Im monothematischen Heimatbund-Heft „Das Lager am Holzener Weg (1944 - 1970)“ hat Autor Reiner Ahlborn auch den vor 60 Jahren deutlich raueren Umgang der Stadtverwaltung mit sozial schwachen Familien dokumentiert. Der Autor hatte sich die Frage gestellt: Wie kam es, dass Baracken eines ursprünglichen Zwangsarbeiterlager noch bis 1970 in Hüsten bestehen konnten?
Rauer städtischer Umgang mit schwierigen Familien
Ahlborn liefert eine Erklärung: So genannte „schwierige Familien“ mit geringem bis keinem Einkommen, Familien, in denen der Vater krank und arbeitunfähig oder wegen fehlender Berufsausbildung schwer in den Arbeitsmarkt zu vermitteln war, waren laut Verwaltungsbericht der Stadt Neheim-Hüsten aus dem Jahr 1958 „weder in Altwohnungen noch in öffentlich geförderten Wohnungen unterzubringen.

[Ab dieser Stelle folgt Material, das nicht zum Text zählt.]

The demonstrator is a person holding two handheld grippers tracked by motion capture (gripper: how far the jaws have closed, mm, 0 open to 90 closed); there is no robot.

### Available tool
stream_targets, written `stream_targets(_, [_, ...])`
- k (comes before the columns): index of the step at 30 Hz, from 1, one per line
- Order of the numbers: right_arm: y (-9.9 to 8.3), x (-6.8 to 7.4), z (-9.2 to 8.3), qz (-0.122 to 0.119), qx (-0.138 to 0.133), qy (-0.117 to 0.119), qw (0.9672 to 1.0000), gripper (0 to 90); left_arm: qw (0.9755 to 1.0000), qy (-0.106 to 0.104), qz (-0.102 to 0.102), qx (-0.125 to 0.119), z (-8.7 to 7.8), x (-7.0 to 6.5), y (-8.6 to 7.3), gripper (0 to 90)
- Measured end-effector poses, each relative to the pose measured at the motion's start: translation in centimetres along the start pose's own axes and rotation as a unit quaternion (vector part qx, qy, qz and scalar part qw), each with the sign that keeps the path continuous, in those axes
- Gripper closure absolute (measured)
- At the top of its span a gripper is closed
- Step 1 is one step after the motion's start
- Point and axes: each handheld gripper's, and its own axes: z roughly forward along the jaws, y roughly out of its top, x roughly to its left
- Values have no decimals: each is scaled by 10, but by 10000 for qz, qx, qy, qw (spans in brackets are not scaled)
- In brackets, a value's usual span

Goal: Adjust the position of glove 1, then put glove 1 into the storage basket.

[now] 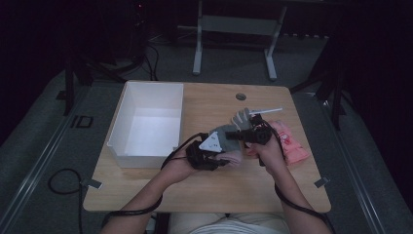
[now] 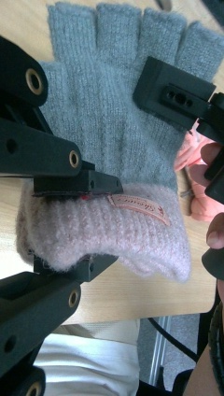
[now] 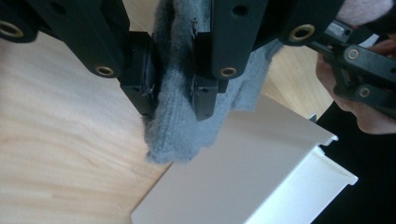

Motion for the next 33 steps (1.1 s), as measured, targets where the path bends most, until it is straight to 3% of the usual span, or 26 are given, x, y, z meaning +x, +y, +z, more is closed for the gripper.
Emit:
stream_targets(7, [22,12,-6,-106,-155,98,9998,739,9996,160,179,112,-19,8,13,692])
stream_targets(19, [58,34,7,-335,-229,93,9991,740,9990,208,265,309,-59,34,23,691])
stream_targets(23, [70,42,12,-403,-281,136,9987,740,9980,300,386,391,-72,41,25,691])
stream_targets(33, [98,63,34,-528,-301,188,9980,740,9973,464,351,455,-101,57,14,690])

Man kann solche Familien nicht in einem Wohnblock des sozialen Wohnungsbaus unterbringen, da sie weder die Miete zu zahlen bereit noch in der Lage hierzu sind, noch sich aufgrund ihres bisherigen Veraltens in die gesellschaftliche Ordnung einzufügen gewillt sind.“
So erklärt sich, dass manche als schwierig klassifzierte Familie viele Jahre in einer der Holzbaracken am Holzener Weg wohnte oder in eine der zwischenzeitlich errichteten Schlichtwohnungen im Neheimer Ohl umzog. All dies passierte vor dem Hintergrund der in den 1950er und auch noch in den 1960er Jahren anhaltenden Wohnungsnot. So waren in Neheim-Hüsten Ende 1959 noch 1108 Familien mit 3048 Personen als wohnungssuchend gemeldet. Dies bedeutet nicht, dass diese Personen ohne Wohnung waren, sondern in der Regel eine größere und bessere Wohnung suchten. „Vielen ist dies auch gelungen“, betont Ahlborn. „Viele Bewohner haben das Lager schnell wieder verlassen, in der neuen Heimat Fuß gefasst und sich eine erfolgreiche soziale und berufliche Karriere aufgebaut.“
Das neue, 100-seitige Heft des Heimatbundes Neheim-Hüsten ist jetzt erschienen und für 6 Euro in der Mayerschen Buchhandlung in Neheim sowie in der Buchhandlung Engelbertz in Hüsten erhältlich. Montags von 13 bis 18 Uhr ist das neue Heimatbund-Heft auch im Neheimer Freskenhof (Burgstraße) erhältlich.